Not quite enough, with a seven-game division lead in July 2009, when Amaro just misses prying Tunnelman from the Blue Jays at the trade deadline and comes away with Loose Laser instead, and the Phils ride him all the way to Game 6 in the World Series before succumbing to the Yankees.
Not quite enough, five months later, when Ruben stalks Tunnelman again, surrenders three of his bluest-chippers to Toronto to get him and then, with a pang, decides he must restock the pantry and deals Loose Laser for prospects. Shocking Tunnelman, who finds out three hours before he signs a contract extension with the Phils that he won't have Laser as his wingman.
Not quite enough when the Phillies are 3½ games behind the Braves late last July, and Amaro pulls Late Riser out of his hat in a swap with the Astros, giving the Phillies three No. 1 launchers and triggering a late-season blitz to baseball's best record ... only to be undone by their erratic bats in the National League Championship Series against the Giants.
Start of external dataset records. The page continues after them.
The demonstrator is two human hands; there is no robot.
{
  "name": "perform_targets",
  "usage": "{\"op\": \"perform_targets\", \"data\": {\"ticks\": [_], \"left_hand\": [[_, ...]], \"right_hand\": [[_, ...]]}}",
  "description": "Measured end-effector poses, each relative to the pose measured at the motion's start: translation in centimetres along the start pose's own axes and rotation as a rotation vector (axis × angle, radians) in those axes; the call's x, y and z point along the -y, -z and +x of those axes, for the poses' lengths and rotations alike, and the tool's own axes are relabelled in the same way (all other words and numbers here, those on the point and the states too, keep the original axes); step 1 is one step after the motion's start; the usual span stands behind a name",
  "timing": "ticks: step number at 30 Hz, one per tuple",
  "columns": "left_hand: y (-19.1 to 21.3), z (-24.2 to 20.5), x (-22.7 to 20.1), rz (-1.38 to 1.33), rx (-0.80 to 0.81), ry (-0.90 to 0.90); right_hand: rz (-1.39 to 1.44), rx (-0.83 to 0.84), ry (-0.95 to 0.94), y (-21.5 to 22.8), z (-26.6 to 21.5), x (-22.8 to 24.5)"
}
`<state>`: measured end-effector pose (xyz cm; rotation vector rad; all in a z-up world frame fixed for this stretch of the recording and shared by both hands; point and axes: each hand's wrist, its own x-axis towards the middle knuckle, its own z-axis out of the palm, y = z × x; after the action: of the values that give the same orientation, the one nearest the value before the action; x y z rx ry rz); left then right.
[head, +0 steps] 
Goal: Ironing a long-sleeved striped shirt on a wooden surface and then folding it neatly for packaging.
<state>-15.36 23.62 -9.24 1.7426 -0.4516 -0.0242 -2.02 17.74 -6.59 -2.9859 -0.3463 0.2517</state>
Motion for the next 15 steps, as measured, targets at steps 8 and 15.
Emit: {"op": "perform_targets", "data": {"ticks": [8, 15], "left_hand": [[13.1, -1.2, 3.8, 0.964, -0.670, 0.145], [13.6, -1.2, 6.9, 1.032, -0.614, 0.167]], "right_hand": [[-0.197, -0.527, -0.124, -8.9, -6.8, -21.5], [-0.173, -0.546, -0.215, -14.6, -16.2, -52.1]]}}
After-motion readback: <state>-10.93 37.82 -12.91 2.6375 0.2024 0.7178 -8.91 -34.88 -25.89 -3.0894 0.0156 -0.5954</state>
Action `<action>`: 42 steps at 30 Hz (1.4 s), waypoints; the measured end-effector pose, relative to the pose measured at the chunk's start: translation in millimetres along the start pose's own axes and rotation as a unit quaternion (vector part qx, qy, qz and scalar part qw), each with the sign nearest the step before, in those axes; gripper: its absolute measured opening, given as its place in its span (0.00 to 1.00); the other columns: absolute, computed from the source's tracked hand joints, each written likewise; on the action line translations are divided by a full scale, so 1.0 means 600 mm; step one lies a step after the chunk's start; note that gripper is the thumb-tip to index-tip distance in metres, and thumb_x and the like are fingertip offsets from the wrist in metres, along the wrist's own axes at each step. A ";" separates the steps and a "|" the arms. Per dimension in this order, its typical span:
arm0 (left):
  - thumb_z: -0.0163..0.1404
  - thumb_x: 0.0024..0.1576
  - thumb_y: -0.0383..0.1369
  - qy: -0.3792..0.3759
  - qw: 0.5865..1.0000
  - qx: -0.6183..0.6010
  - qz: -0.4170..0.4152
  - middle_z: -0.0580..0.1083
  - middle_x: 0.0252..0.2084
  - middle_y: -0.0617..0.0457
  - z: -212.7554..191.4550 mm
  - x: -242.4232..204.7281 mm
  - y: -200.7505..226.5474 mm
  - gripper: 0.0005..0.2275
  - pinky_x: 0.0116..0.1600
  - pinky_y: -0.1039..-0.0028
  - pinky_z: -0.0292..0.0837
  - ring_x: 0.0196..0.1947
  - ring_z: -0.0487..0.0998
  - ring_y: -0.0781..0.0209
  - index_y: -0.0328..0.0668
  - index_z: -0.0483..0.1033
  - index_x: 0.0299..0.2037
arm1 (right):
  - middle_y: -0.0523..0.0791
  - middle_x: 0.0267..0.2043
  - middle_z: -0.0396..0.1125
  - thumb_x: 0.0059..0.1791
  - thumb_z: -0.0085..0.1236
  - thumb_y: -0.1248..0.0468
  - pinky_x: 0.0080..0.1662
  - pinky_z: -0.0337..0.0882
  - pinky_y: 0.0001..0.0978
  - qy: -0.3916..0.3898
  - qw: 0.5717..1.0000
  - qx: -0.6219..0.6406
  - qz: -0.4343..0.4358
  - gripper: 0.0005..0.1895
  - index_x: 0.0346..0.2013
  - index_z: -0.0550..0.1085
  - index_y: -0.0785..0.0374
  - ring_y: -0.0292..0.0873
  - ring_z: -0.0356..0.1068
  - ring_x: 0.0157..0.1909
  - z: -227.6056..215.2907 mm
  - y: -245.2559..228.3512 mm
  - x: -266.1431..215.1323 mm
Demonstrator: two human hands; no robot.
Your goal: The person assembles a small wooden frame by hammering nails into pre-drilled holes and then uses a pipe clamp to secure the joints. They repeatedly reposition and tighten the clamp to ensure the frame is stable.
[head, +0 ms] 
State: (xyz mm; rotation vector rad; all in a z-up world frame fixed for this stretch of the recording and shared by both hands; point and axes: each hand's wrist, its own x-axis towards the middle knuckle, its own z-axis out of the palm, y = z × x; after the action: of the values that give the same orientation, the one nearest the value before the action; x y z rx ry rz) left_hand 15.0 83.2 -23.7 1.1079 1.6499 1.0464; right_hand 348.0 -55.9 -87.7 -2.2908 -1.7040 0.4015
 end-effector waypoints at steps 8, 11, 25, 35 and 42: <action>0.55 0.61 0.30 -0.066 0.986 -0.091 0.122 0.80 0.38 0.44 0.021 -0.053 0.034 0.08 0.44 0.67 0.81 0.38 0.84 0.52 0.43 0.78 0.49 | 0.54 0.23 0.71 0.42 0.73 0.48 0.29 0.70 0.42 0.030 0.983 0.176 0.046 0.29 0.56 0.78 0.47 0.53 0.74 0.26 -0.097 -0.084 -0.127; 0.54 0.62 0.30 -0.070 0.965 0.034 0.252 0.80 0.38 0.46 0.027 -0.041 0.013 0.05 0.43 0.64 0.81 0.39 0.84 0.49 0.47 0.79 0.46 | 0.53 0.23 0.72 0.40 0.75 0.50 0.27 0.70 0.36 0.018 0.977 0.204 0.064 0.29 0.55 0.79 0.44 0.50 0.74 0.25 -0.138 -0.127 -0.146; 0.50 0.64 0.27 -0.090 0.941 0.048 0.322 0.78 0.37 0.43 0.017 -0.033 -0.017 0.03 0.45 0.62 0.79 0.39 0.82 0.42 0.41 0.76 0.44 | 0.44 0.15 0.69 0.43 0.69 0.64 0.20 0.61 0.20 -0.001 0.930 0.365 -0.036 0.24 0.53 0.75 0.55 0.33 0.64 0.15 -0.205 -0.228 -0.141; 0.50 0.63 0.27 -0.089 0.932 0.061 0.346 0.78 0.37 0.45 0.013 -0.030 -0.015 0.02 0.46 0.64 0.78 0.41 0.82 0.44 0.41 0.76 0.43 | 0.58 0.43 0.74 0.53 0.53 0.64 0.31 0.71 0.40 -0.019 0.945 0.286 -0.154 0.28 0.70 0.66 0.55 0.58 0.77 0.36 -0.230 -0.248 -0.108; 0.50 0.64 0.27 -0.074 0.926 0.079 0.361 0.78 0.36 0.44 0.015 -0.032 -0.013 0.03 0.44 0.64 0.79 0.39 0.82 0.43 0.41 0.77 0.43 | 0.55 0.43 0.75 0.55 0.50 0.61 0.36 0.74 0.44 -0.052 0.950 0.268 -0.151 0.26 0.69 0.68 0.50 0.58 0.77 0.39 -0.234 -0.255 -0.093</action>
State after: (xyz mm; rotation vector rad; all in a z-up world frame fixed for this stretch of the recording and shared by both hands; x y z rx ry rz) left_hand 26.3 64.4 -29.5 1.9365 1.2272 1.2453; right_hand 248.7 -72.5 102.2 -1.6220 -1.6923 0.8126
Not quite enough, so Amaro began to dream again last November. It wasn't an adult major league general manager's dream—none of them had four All-Star-caliber starting pitchers. Hell, it wasn't even an adult Philly fan's dream—none of them, not the rational ones, had any hope of recapturing Lee. No, this was the kind of staff that an eight-year-old left alone with the 40-man rosters of every team would conjure ... the way Amaro's nephew Andrew had one day 10 years ago when Ruben and brother David were preoccupied elsewhere. Staring up in wonder at the massive roster board in Amaro's office, the boy had begun moving the magnetic name strips, making trades, until the two men returned ... and Roger Clemens, Pedro Martinez, Greg Maddux and Randy Johnson—each in his prime—were the Phillies' new starting pitchers! "Andrew!" cried his mortified father. "What are you doing? This isn't make-believe baseball! This is real! You can't do that!"
But Uncle Rube, he'd only smiled. He'd end up getting pulverized by fans and media when—figuring he wouldn't possibly have the bankroll to satisfy Loose once he hit the open market—he dealt Lee to Seattle in December 2009 with a year left on his contract at a basement-bargain $9 million. The G.M. couldn't gas up or stroll through a sporting-goods store in Philly without being accosted: Why'd you do that, man? Why would you trade Cliff? Lee was the Dirty Harry hurler that they hadn't had in a quarter century, blowing away Yankees Hall of Famers without a blink of his blue eyes. Weird, Loose Laser professed, but he felt more relaxed in playoff and World Series games than he did during the regular season, and the mob in the blue seats, the-roof's-forever-about-to-fall Phils' fandom—sensing the presence of their psychic flip side—pined for him in a way it had no other athlete. That Amaro had handed them Tunnelman, the game's premier ace, seemed almost not to matter.
And now, a year after that heart-aching swap, word had reached Rube: Cliff was over his snit at being cast away. Gotham City and the Lone Star boys were backing Brinks trucks into his Arkansas driveway, but Laser pined for Philly.
But the Phils were maxed out with multiyear contracts. They already had three aces. So what are you doing, Ruben, murmuring on a cellphone with Loose Laser's agent? This isn't make-believe baseball! This is real! You can't do that!